TASK OBJECTIVE.
Lines in the listing below that contain the string "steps" are to be found and copied.

DATASET SECTION.
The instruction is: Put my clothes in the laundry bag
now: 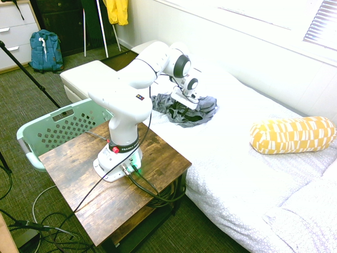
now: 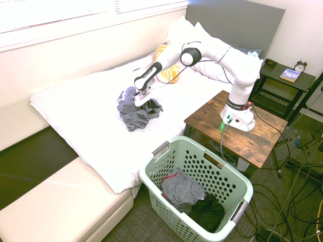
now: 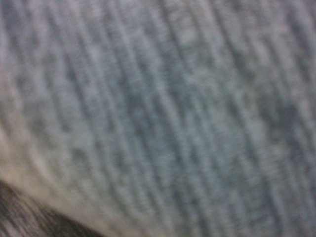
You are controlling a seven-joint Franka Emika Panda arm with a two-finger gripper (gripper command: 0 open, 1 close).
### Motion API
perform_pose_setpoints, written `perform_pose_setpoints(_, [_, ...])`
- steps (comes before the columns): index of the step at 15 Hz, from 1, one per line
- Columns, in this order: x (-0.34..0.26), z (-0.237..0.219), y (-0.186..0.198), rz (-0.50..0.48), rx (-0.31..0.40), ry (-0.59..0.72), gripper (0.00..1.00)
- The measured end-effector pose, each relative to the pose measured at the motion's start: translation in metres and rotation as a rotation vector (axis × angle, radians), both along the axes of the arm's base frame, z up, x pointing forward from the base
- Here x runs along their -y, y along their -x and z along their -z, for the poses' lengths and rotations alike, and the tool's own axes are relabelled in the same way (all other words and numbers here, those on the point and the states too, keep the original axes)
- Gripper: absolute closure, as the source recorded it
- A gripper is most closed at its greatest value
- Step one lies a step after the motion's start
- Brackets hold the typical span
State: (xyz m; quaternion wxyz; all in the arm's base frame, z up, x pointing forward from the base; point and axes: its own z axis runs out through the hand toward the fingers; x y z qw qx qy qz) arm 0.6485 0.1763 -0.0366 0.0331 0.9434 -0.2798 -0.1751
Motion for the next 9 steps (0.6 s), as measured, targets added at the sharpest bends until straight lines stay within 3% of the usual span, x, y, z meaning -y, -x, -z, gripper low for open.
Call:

YOUR RESPONSE.
- steps (comes before the columns): index of the step at 15 Hz, from 1, one per line
Motion for the next 9 steps (0.6 s), as measured, targets added at the sharpest bends until straight lines stay within 3% of the usual span, x, y, z meaning -y, -x, -z, gripper low for open.

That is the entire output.